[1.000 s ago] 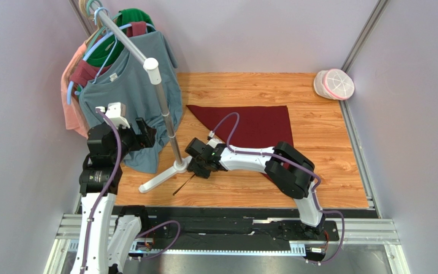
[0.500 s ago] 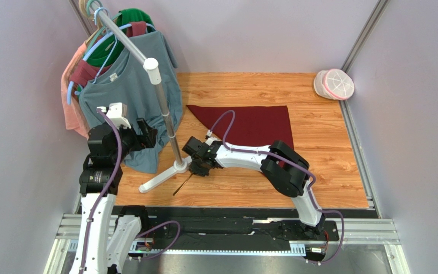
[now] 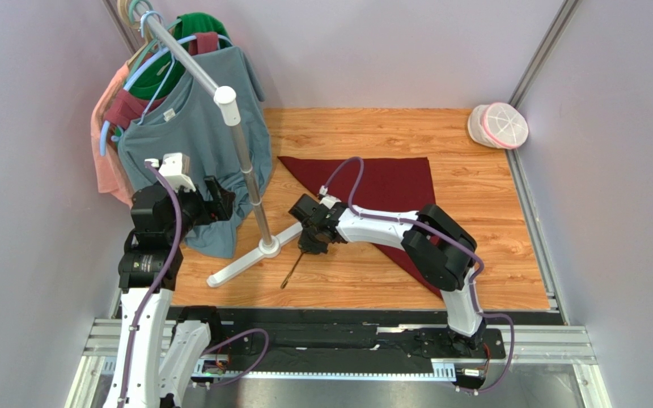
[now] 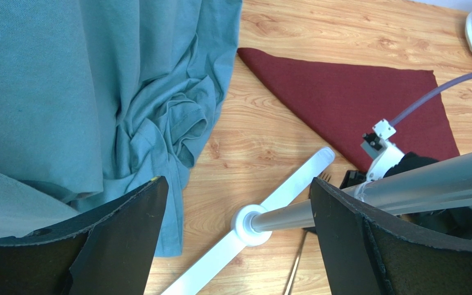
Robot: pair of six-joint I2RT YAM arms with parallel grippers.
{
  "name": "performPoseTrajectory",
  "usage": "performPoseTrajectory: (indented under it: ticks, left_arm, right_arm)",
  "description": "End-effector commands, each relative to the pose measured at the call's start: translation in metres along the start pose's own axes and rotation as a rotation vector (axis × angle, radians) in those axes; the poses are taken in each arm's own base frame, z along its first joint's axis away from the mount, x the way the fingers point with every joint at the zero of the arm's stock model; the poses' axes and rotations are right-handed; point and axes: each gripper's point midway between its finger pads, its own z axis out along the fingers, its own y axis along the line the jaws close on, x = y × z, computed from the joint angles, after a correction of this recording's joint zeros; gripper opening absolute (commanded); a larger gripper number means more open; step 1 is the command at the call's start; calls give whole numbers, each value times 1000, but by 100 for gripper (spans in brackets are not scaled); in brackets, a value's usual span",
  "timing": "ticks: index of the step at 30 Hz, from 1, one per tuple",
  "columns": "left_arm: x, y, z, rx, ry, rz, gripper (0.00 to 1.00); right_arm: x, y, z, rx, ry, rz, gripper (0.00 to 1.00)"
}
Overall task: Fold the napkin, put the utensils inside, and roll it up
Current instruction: Grab a utensil with the right arm
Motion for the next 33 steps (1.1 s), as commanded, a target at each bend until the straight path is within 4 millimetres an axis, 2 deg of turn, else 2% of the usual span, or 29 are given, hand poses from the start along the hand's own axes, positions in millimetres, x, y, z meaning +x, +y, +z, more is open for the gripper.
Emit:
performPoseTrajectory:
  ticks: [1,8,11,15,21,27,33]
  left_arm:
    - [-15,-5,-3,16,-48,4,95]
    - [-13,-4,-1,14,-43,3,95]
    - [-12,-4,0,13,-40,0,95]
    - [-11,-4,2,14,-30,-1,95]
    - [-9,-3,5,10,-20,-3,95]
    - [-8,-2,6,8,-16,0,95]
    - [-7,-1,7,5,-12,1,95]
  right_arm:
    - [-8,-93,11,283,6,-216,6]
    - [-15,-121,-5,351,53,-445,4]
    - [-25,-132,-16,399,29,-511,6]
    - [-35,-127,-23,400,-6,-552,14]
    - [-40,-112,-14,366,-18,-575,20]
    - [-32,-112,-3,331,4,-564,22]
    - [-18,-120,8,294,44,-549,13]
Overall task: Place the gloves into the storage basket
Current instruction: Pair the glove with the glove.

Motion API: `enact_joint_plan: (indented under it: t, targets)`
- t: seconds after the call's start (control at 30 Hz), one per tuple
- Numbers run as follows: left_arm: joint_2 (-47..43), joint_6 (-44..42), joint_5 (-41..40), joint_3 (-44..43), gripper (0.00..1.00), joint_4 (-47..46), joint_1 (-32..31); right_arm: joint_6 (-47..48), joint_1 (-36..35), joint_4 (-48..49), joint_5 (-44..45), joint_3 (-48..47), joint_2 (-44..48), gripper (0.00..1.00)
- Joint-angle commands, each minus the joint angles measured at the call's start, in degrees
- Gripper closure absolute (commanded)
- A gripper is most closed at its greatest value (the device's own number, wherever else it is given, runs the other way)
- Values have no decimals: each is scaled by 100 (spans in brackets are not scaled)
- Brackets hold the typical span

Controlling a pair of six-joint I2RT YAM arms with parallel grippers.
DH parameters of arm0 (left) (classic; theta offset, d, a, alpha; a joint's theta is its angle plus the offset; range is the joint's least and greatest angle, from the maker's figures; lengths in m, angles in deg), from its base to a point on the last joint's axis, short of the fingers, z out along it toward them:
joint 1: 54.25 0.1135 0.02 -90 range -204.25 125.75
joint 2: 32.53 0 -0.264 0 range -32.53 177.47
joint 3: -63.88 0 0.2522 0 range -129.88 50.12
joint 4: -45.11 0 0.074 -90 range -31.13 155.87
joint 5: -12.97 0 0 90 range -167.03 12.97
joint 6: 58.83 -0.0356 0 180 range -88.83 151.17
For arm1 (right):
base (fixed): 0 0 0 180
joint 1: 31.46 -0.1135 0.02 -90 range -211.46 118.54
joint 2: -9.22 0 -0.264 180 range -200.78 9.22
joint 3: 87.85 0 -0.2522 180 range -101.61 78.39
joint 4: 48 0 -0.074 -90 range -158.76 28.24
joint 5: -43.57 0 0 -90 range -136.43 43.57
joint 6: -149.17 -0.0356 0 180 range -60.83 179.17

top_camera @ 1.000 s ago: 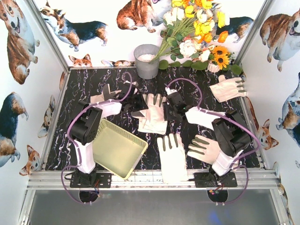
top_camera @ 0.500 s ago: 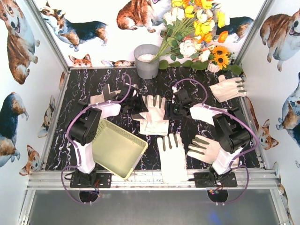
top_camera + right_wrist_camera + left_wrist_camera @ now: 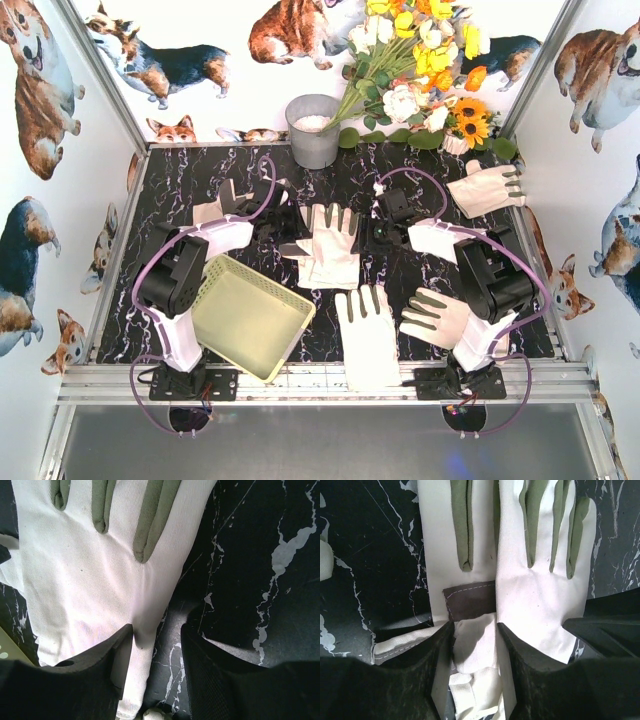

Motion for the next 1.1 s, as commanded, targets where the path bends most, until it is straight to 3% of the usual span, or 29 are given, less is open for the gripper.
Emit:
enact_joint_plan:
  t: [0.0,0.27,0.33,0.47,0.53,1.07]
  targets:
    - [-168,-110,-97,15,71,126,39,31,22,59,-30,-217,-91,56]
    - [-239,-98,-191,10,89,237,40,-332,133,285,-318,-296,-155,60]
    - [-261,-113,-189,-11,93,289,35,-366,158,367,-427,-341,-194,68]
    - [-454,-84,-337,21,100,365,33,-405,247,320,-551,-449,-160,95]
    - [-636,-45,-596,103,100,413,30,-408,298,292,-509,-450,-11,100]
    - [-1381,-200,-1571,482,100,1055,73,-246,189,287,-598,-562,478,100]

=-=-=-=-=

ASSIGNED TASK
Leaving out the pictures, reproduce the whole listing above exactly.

COMPLETED EXERCISE
[1.000 s ago] 
[0.500 s ago] 
[now] 
[now] 
Robot: pair of six-joint I2RT YAM arms with parallel grippers.
{
  "name": "performPoseTrajectory",
  "usage": "performPoseTrajectory: (indented under it: ticks, left_arm, right_arm)",
  "description": "End-effector commands, each relative to the pose measured at the call's start: translation in metres along the start pose's own axes and rotation as a rotation vector (axis × angle, radians) in those axes; the poses are taken in each arm's own base frame, z along its first joint's axis away from the mount, x the way the fingers point with every joint at the zero of the arm's stock model; the poses' axes and rotations are right-handed; point and axes: each gripper's point midway between its finger pads, its own z axis out along the fingers, its own y axis along the line the jaws close on, x = y × z, computed from the joint angles, after a correction of this recording's joint zeros; gripper opening absolute (commanded); a larger gripper number means more open; step 1 is the command at the call's start; calls give whole numbers, each value times 1000, but by 100 for gripper (spans in brackets are not scaled); in brackets, a value's usual span",
  "timing": "ticks: index of the step at 30 Hz, from 1, one per tuple",
  "columns": "left_arm: x, y, z, rx, ry, rz, gripper (0.00 to 1.00); right_arm: x, y, z, rx, ry, rz, gripper (0.00 to 1.00)"
}
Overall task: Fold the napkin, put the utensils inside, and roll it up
Current instruction: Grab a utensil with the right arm
Motion for the next 33 steps (1.1 s), as commanded, a target at each bend until the straight path is within 4 millimetres an axis, 2 deg of turn, else 2% of the usual span, or 29 are given, hand poses from the start along the hand's own axes, positions in millimetres, x, y, z meaning +x, +y, +z, more is open for the gripper.
Emit:
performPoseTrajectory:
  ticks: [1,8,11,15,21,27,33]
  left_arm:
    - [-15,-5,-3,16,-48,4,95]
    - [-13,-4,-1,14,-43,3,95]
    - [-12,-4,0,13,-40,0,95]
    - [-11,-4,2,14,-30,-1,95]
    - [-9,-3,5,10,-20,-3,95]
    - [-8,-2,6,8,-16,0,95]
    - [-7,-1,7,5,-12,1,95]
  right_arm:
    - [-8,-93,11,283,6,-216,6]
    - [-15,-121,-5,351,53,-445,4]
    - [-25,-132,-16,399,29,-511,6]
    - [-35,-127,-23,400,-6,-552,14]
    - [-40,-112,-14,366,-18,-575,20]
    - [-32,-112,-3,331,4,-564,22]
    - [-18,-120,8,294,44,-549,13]
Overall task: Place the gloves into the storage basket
Current instruction: Pair the glove with the glove.

Motion API: `enact_joint_plan: (indented under it: t, targets)`
- t: seconds after the call's start (control at 30 Hz), one per tuple
- Numbers run as follows: left_arm: joint_2 (-47..43), joint_6 (-44..42), joint_5 (-41..40), joint_3 (-44..43), gripper (0.00..1.00), joint_4 (-47..46), joint_1 (-32..31); right_arm: joint_6 (-47..48), joint_1 (-36..35), joint_4 (-48..49), joint_5 (-44..45), joint_3 (-48..47), joint_2 (-44..48), gripper (0.00..1.00)
- Joint-angle commands, each minus the joint angles measured at the call's start, in degrees
- Gripper closure absolute (commanded)
- A gripper is most closed at its greatest value (the device's own number, wherever else it is given, runs the other way)
- Values have no decimals: each is scaled by 100 (spans in brackets are not scaled)
- Brackets hold the typical span

Controlling a pair of six-joint I2RT YAM arms with parallel grippers.
DH parameters of arm0 (left) (classic; theta offset, d, a, alpha; a joint's theta is its angle plus the offset; range is the joint's least and greatest angle, from the maker's figures; lengths in m, angles in deg), from its base to a point on the last joint's axis, short of the fingers, z out along it toward them:
joint 1: 54.25 0.1135 0.02 -90 range -204.25 125.75
joint 2: 32.53 0 -0.264 0 range -32.53 177.47
joint 3: -63.88 0 0.2522 0 range -129.88 50.12
joint 4: -45.11 0 0.074 -90 range -31.13 155.87
joint 5: -12.97 0 0 90 range -167.03 12.97
joint 6: 58.83 -0.0356 0 180 range -88.83 151.17
For arm1 (right):
base (fixed): 0 0 0 180
joint 1: 31.46 -0.1135 0.02 -90 range -211.46 118.54
joint 2: -9.22 0 -0.264 180 range -200.78 9.22
joint 3: 87.85 0 -0.2522 180 range -101.61 78.39
joint 4: 48 0 -0.074 -90 range -158.76 28.24
joint 5: -43.57 0 0 -90 range -136.43 43.57
joint 6: -149.17 -0.0356 0 180 range -60.83 179.17

top_camera @ 1.000 s ago: 
top_camera @ 0.500 s ago: 
top_camera + right_wrist_camera + left_wrist_camera @ now: 

Motion for the next 1.1 s, as commanded, targets where the path bends most, until it is straight to 3% of the usual span, or 29 are given, less is open for the gripper.
Emit:
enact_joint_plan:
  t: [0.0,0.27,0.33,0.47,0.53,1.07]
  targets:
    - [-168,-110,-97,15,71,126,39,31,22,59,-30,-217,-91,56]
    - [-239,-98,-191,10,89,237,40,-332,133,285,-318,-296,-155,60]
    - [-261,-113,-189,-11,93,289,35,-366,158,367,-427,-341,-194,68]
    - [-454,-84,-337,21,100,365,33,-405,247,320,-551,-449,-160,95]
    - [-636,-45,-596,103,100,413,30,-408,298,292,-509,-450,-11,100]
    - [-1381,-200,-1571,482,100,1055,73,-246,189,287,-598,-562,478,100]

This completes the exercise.